For each variant shown, the figure shows the reference residue, the location, the variant residue and, in parentheses, the variant's posterior probability. Variants identified by Polyphen13 as potentially damaging to the protein product are shown in magenta, others are in cyan. (a) Variants that change the protein structure in KCNJ11. (b) Variants in HHEX. No sufficiently homologous crystal structure for HHEX is available for homology modelling; hence, we show the gene structure instead. Blue regions depict exons. Green regions depict neighbouring intronic/untranslated regions (30 base pairs in both directions). Black bars indicate excluded intronic sequence. Non-coding variants are shown in grey, and show the reference allele, the build 36 coordinate on chromosome 10, the variant allele and the posterior probability of the variant.

Site-frequency spectra in (a) HHEX and (b) KCNJ11 over 'neutral sites' (see Methods) in the two genes for the European sub-population. The x axis depicts the number of variants observed at a site; the y axis depicts the expected number of sites at which that many variants were seen. Green bars show the expected number of sites, as determined by sampling from the posterior genotypic distributions for each sampled individual, and error bars show the 99% confidence intervals from these samples. The black line shows the expected SFS spectrum, given the Wright–Fisher constant population size model and mutation rate Θ estimated by Watterson's method (Equation 4.16, Hartl & Clark (2007)) The blue line shows the mean posterior SFS given the population model used to calculate the mutation rate in Figure 4.

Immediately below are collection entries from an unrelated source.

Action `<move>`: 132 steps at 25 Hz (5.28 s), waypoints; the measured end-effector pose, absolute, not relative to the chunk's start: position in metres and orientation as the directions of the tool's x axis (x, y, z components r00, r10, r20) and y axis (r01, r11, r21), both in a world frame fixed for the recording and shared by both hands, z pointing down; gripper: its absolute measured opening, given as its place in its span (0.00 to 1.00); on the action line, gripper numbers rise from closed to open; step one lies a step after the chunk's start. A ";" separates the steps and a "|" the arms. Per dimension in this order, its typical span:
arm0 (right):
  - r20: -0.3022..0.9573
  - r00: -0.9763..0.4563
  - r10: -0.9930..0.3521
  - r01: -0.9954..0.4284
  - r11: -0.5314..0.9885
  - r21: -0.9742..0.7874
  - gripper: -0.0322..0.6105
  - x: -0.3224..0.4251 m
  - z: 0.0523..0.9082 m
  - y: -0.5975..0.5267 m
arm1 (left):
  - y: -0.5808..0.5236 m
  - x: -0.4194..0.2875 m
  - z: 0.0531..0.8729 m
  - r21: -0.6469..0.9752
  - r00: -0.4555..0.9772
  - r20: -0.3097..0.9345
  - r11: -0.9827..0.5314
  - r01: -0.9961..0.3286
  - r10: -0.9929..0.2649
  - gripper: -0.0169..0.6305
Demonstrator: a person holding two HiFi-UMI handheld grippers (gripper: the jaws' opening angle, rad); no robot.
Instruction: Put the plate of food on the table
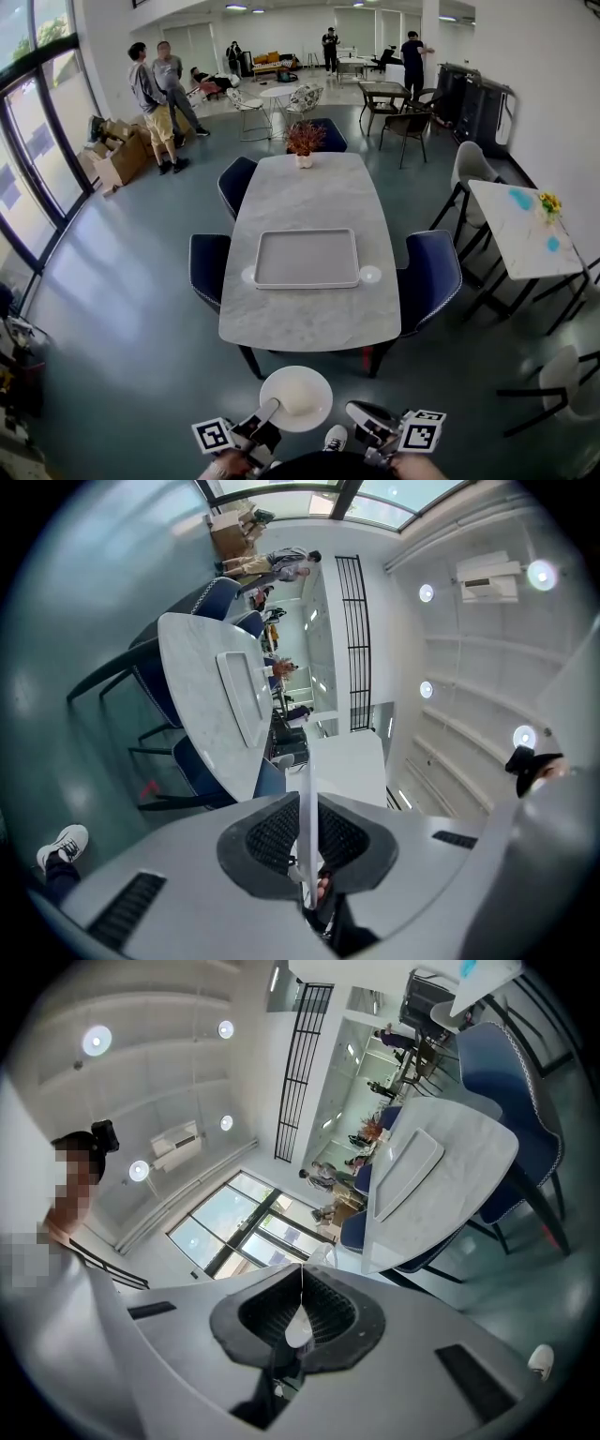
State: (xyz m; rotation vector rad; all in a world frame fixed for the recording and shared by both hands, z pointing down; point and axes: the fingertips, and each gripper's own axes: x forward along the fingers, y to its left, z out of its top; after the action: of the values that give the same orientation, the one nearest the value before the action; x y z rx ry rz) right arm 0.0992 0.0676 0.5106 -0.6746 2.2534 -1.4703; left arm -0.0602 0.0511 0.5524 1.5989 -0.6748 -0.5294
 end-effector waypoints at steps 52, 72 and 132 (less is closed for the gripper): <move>0.002 -0.640 -0.768 -0.271 0.223 -0.936 0.07 0.101 0.518 -0.105 | -0.222 -0.095 0.575 0.990 0.769 0.094 -0.020 -0.138 -0.632 0.07; 0.111 -0.374 -0.921 -0.404 0.054 -0.913 0.07 0.096 0.533 -0.131 | -0.364 -0.105 0.638 0.979 0.797 0.202 0.084 -0.188 -0.569 0.07; 0.206 -0.169 -0.964 -0.355 -0.135 -0.925 0.07 0.094 0.555 -0.103 | -0.497 -0.060 0.756 0.847 0.683 0.524 0.231 -0.478 -0.509 0.07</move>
State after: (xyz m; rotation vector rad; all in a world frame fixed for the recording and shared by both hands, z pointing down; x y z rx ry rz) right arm 0.0945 -0.1030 0.5547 -1.4996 1.5386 -1.3130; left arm -0.0595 -0.4974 0.7560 1.3935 -0.8950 -0.0251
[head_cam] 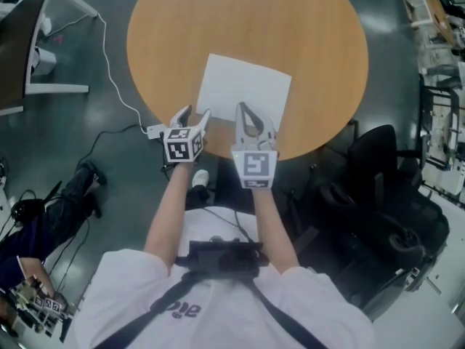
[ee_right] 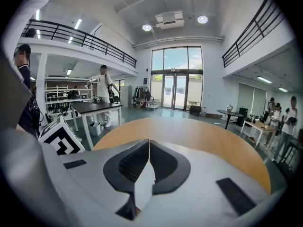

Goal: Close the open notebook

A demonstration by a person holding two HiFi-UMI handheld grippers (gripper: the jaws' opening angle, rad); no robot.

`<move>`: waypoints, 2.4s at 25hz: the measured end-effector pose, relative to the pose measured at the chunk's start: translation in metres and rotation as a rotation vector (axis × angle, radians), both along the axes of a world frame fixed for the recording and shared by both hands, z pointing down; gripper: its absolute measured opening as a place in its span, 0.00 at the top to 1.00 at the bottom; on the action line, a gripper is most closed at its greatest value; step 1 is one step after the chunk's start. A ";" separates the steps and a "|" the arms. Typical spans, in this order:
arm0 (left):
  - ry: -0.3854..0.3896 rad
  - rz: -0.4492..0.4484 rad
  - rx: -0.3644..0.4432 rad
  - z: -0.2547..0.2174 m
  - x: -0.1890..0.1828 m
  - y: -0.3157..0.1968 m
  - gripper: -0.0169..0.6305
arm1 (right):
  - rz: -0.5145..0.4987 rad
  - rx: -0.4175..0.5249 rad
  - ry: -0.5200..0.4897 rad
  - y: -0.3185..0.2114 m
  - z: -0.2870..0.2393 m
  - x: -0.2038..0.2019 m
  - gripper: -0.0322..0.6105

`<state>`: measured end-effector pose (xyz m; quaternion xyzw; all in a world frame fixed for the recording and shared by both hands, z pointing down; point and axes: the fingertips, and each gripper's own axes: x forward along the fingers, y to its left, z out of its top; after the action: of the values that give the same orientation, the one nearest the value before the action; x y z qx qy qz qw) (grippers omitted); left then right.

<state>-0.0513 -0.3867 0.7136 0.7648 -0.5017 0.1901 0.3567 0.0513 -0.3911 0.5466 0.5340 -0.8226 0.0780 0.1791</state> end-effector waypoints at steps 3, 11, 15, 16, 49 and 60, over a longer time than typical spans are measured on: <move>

Counts of the number of observed segregating sites as a function of sample size for (a) HHEX and (b) KCNJ11. Solid blue line shows the total number of segregating sites. Red shows singletons, and yellow, brown and purple lines show the numbers of variants with relative minor allele frequency <0.01, 0.01–0.05 and more than 0.05, respectively. Roughness in these curves indicates stochasticity in the number of variants observed across multiple sample populations. Dashed lines show extrapolations of the expected number of segregating sites in larger samples according to Watterson's classical estimate. In all cases, we found far more segregating sites at larger sample sizes than Watterson's estimate would have predicted.

These estimates are based on drawing an average over 100 coalescent trees per grid point. (a) Estimated marginal posterior distribution over growth rates per generation during the exponential growth phase. Red error bar in the lower left-hand corner shows the 95% confidence interval of the growth rate in the European lineage estimated in Table 1 of Gutenkunst et al.10 which is much lower, because the more common variants used in that estimate pertain to a more remote time in our history. (b) Estimated marginal posterior distributions on the time when variants of various relative minor allele frequencies arose in the population, relative to the logarithm of number of generations ago. Blue, green, red, cyan and magenta lines correspond to distributions for variants with relative minor allele frequency (RMAF) of 5×10⁻⁵, 5×10⁻⁴, 5×10⁻³, 5×10⁻² and 5×10⁻¹, respectively. A RMAF of 5×10⁻⁵ corresponds to singletons in our data set, which, according to our model, mostly arose in the last 2,500 years. Most previous analyses have dealt with SNPs with a RMAF on the order of 5×10⁻², corresponding to much earlier mutations. (c) Estimated marginal posterior distribution over mutation rates given the SFS in the two genes. Blue and green lines are for HHEX and KCNJ11, respectively.